Meet downtown San Diego's first blow dry hair salon, BlowPop Dry Bar. Catering to the needs of a time-crunched professional, party goer, or professional, BlowPop Dry Bar hair salon guarantees a thirty-minute wash and dry for $30. Their theory: "We believe that everyone not only looks, but also feels better with a great blowout."

Credit: Mike Foster,

BlowPop Dry Bar

Amidst the crowds of Horton Plaza, there now exists a salon designed exclusively for women in the market for a quick revamp to their daily routine. If you are unfamiliar with the idea of a "dry bar" hair salon, you're not alone. Mickel Bohi, owner of BlowPop explains, "blow dry bars are a very new concept and they are growing everyday. The concept is you walk in, there's no cut, no color great products. It's the new manicure."

Embodying an entrepreneurial spirit, Bohi, former San Diego news producer, opened up shop in Horton Plaza about a month and a half ago. Consistent with her drive for perfection, she made the decision to wait to hold an event a month and a half after first opening the salon, reinforcing, "I want to do something, I want to do something right."

With all the glitz and glam of Old Hollywood, BlowPop Dry Bar's modern take on a 50's hair salon creates a luxurious environment. With an edgy flare and clean aesthetic, the interior resembles that of the San Diego nightclub, Voyeur.

But the grand opening of BlowPop signifies more than just the opening of downtown San Diego's first blow dry bar. The growing market in San Diego for services made popular in large cities like New York and Los Angeles is representative of an overall cultural shift occurring in the city's epicenter.

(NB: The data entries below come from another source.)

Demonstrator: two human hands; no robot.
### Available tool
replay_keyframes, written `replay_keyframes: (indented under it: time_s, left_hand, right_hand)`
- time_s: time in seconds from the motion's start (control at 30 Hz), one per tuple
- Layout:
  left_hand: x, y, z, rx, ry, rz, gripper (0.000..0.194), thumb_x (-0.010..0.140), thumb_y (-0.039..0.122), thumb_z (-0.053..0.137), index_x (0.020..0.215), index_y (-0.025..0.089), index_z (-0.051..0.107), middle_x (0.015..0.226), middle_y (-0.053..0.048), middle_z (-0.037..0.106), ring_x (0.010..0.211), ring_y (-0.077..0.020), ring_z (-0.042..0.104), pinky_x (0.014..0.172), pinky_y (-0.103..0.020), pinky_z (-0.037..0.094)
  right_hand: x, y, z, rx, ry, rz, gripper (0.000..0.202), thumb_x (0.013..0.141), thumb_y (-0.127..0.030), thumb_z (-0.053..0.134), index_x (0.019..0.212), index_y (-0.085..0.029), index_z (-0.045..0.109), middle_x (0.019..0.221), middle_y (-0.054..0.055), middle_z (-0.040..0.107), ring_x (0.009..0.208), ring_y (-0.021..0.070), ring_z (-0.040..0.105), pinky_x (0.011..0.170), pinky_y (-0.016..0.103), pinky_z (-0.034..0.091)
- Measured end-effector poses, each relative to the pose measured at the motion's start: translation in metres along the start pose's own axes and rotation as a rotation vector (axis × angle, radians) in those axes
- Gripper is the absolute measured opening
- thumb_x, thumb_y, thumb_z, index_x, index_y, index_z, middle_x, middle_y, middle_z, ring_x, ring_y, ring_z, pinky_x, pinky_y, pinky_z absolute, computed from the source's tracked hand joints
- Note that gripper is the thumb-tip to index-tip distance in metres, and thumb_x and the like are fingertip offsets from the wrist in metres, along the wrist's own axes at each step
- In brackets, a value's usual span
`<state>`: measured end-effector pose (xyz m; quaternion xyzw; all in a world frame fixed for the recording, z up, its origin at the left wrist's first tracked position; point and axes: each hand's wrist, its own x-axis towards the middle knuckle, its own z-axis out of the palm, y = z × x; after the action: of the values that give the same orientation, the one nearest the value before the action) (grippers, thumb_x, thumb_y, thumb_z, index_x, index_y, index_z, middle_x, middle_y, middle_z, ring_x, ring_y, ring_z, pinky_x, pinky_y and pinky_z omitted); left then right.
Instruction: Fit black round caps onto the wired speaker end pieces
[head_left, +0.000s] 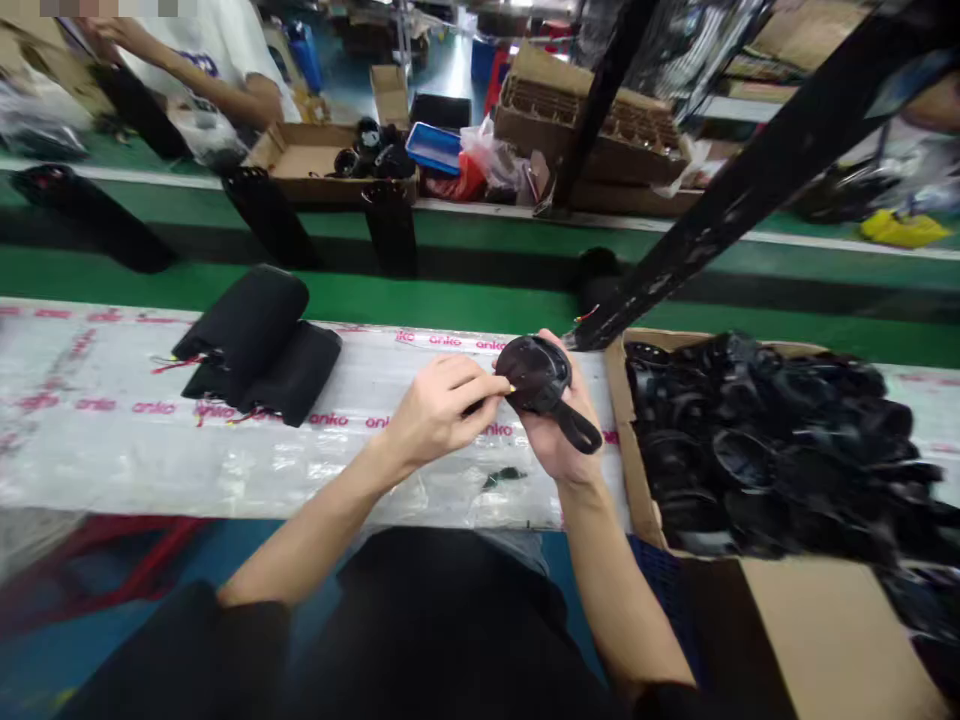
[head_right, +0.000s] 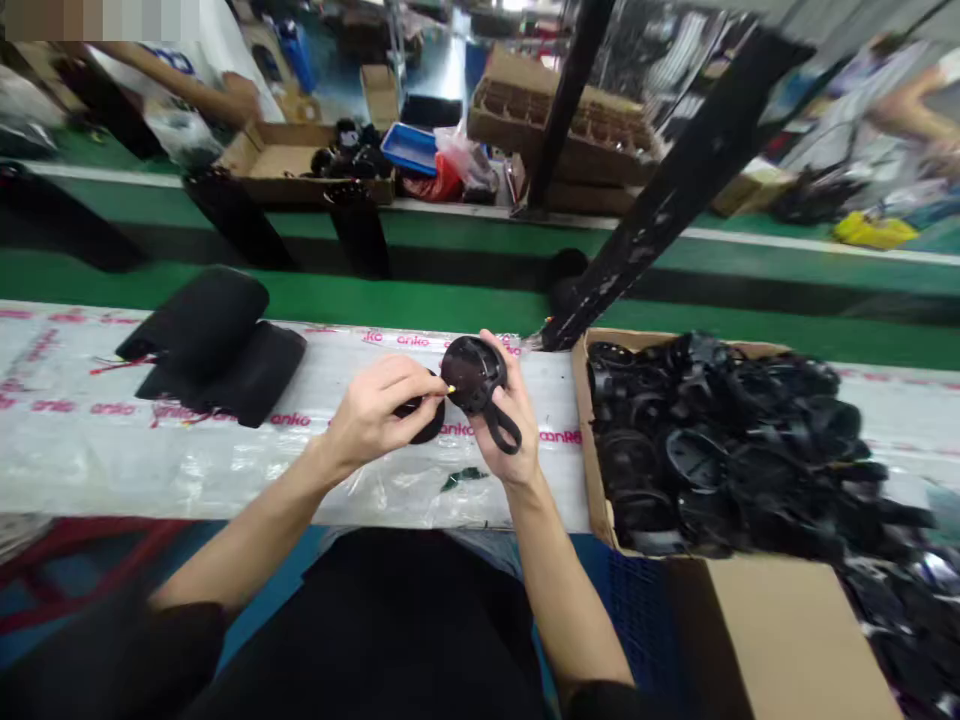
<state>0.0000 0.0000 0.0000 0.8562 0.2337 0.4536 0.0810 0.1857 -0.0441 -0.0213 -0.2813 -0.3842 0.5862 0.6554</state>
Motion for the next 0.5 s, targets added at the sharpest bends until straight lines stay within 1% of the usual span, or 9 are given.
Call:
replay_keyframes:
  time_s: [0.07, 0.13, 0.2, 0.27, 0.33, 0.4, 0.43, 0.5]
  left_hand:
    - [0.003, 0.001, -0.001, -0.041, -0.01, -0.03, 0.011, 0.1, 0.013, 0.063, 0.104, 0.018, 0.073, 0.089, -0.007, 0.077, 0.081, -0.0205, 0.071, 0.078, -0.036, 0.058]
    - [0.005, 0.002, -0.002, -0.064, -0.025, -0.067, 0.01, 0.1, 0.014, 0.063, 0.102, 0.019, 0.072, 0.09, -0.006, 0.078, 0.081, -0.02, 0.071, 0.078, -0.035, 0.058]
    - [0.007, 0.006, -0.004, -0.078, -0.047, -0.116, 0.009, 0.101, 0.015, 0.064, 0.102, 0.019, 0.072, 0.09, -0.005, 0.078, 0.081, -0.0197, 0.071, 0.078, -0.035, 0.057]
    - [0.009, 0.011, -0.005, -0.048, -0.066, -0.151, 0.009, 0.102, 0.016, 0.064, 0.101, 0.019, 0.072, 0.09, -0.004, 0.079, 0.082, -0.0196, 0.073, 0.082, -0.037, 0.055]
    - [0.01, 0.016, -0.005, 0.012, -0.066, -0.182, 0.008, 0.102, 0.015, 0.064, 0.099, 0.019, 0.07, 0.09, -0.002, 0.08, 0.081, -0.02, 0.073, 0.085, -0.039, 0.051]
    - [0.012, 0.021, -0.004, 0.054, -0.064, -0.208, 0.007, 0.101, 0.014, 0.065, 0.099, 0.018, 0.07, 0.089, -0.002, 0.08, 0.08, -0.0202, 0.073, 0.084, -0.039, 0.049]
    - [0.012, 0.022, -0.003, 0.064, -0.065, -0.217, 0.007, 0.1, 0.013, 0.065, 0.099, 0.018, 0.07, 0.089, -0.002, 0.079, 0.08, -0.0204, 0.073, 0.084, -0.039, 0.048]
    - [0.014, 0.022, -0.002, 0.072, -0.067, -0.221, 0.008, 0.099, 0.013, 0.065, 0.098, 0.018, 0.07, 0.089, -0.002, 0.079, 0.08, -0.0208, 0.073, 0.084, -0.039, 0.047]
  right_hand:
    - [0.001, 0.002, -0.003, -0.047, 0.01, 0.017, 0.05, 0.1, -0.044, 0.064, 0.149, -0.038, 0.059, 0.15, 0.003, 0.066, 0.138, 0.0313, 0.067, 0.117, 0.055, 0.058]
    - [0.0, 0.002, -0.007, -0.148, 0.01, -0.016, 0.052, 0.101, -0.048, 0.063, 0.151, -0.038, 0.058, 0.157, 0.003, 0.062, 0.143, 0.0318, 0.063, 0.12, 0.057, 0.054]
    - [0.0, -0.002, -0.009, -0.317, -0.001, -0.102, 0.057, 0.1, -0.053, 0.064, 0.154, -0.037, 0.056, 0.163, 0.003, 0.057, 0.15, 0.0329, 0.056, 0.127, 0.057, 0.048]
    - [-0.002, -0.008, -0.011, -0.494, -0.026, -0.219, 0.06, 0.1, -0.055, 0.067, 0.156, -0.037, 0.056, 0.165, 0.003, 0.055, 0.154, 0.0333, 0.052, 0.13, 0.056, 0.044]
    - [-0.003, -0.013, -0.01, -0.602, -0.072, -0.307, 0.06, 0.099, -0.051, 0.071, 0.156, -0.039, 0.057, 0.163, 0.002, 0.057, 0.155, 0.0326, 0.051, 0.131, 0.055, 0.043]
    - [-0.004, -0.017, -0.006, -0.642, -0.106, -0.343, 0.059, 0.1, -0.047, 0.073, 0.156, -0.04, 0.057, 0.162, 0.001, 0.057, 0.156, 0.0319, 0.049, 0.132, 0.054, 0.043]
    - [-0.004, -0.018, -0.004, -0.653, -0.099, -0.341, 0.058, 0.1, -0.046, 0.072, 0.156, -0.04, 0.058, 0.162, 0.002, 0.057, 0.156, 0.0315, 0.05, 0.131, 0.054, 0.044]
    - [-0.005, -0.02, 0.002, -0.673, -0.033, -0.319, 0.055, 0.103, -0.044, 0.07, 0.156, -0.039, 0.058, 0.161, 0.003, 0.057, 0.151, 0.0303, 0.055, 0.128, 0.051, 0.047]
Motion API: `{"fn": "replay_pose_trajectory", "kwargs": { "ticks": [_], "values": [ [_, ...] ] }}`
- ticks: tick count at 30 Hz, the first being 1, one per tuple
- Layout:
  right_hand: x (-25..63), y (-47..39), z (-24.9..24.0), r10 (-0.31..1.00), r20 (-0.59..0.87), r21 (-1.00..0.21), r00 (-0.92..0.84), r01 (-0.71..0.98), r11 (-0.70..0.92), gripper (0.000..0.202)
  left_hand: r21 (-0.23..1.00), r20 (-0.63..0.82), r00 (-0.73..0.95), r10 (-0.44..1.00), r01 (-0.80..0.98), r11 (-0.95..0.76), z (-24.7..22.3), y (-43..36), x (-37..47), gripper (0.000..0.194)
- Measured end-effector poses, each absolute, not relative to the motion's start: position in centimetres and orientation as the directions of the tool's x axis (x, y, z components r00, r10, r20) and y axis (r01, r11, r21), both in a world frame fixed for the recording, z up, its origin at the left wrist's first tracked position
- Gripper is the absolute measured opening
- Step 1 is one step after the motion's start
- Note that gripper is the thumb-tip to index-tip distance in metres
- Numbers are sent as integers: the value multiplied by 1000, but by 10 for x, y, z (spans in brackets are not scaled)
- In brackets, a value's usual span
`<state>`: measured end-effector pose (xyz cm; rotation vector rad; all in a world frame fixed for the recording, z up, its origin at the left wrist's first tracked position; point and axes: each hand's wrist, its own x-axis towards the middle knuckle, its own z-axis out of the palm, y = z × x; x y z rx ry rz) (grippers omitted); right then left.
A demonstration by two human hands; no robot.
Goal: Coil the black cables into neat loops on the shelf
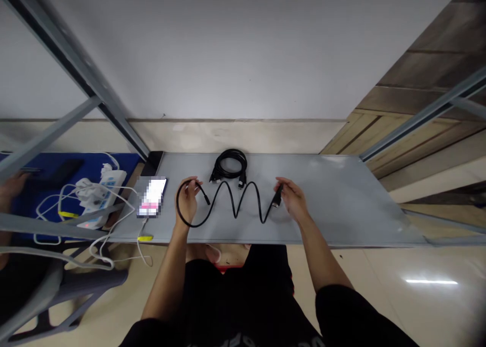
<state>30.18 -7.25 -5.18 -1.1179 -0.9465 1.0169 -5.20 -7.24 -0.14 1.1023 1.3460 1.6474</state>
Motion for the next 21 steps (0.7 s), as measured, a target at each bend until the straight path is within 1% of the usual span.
{"fn": "replay_pose_trajectory", "kwargs": {
  "ticks": [3,5,7,9,11,14,16,18,20,21],
  "values": [
    [310,-75,-45,960,6,-933,281,-343,106,45,984,158,-415,896,-6,-177,5,-74,-61,69],
    [313,-76,-41,955,-56,-918,290,-391,65,51,991,122,-428,896,5,-132,8,-77,-64,74],
    [315,-76,-38,945,-98,-925,312,-380,29,55,997,74,-421,904,19,-73,9,-79,-64,77],
    [313,-75,-38,933,-116,-947,341,-320,-1,58,999,37,-389,920,28,-28,7,-81,-60,77],
    [304,-75,-40,932,-118,-973,343,-225,-41,59,1000,13,-332,943,25,-5,2,-83,-51,73],
    [274,-78,-45,962,-71,-995,265,-82,-51,58,999,-20,-191,981,25,25,-5,-90,-29,63],
    [246,-83,-48,972,-18,-998,233,-58,-5,61,997,-9,-53,999,71,13,-8,-95,-13,53],
    [220,-90,-49,977,40,-999,209,-17,44,57,984,30,118,993,171,-50,-7,-100,-2,43],
    [201,-96,-51,977,120,-991,179,78,107,53,960,62,256,965,248,-127,-4,-103,0,35],
    [195,-100,-51,974,172,-979,150,133,152,51,949,74,296,952,273,-158,-2,-103,-1,32]
  ]
}}
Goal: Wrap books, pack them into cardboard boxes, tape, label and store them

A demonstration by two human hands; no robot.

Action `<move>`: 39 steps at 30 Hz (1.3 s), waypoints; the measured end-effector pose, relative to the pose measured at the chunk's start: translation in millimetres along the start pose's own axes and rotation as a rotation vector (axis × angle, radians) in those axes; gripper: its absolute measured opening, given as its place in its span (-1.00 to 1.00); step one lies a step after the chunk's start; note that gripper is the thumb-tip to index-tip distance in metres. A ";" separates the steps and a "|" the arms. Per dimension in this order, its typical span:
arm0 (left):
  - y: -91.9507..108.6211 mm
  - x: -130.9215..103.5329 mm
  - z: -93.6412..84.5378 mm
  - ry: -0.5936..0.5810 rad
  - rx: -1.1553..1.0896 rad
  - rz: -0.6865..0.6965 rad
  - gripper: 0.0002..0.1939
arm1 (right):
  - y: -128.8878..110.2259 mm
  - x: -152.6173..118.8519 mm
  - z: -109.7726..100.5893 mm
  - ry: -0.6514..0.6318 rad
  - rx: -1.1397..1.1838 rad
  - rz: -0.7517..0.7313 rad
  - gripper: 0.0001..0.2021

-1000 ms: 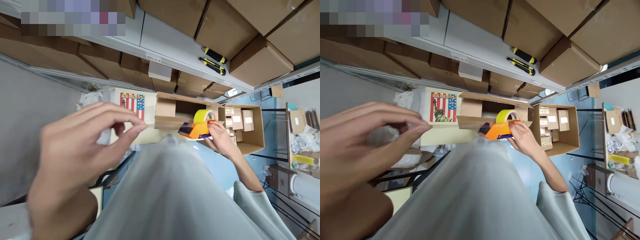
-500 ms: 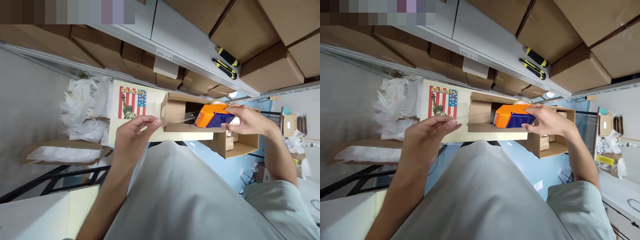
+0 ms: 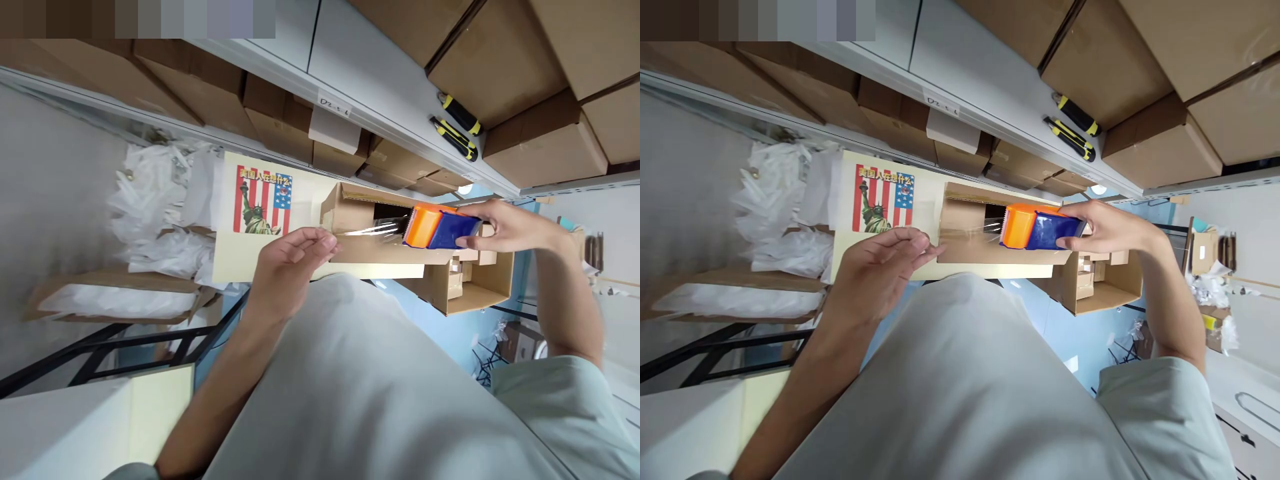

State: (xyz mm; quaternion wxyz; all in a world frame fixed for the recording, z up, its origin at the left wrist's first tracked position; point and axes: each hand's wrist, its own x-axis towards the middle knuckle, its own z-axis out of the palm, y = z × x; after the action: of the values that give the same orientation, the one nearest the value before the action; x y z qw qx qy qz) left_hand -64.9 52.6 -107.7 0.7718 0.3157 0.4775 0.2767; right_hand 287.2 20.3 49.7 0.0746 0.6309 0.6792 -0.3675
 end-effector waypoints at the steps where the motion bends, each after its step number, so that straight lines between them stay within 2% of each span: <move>1: 0.5 3.6 -1.0 0.003 -0.026 -0.019 -0.54 | 2.5 4.8 1.0 -0.066 0.063 0.009 -0.56; 3: 2.4 9.4 -3.6 0.002 -0.072 -0.060 -0.53 | 7.0 13.8 3.2 -0.218 0.209 0.023 -0.57; 6: 7.0 15.0 -7.9 -0.023 -0.090 -0.102 -0.55 | 13.6 24.6 7.0 -0.318 0.362 0.031 -0.56; 12: 12.7 20.9 -14.2 -0.076 -0.082 -0.159 -0.60 | 21.5 33.5 5.3 -0.382 0.461 0.074 -0.54; 18: 14.1 24.2 -13.0 -0.071 -0.159 -0.177 -0.44 | 16.2 40.6 -7.9 -0.461 0.483 0.129 -0.53; 23: 10.5 28.8 -16.2 -0.054 -0.158 -0.182 -0.47 | 13.8 49.3 8.6 -0.472 0.493 0.111 -0.53; 28: -3.3 42.0 -25.1 0.061 -0.015 -0.074 -0.59 | 16.9 53.8 35.2 -0.403 0.496 0.125 -0.52; 34: -17.4 64.4 -38.2 -0.039 -0.077 -0.098 -0.62 | 12.0 55.4 42.0 -0.351 0.469 0.163 -0.53; 39: -35.3 88.8 -47.4 -0.078 -0.056 -0.113 -0.57 | 7.3 58.9 42.7 -0.343 0.448 0.176 -0.53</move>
State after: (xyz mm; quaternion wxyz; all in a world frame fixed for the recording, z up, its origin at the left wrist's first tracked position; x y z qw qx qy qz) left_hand -69.0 105.1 -200.5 0.8129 0.2770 0.4561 0.2334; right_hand 267.0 41.7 -17.3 0.0788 0.6168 0.5010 -0.6019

Bohi, who has been living in San Diego for almost a decade explains:

"I think downtown San diego is really laid back. I think a lot of people have been scared to do a concept like a blow dry bar in downtown San Diego." She recognized a shift in culture and elaborated, "I think that concept is changing a little bit in the passed year to where there is a need for everything and people love getting their hair done."

Inherent in Bohi's concept is her committment to customer service. While making the salon experience accessible, she aims to create relationships with her customers far extending her obligations as owner.

"I'll take that extra time to make sure that everyone is happy," she said. "That's what my whole concept is about. I want to follow up with , I want to email them back. Let's make it right and find someone that is perfect for you."

Living up to her word, curling iron in hand, she sent me on my way with a head full of curls.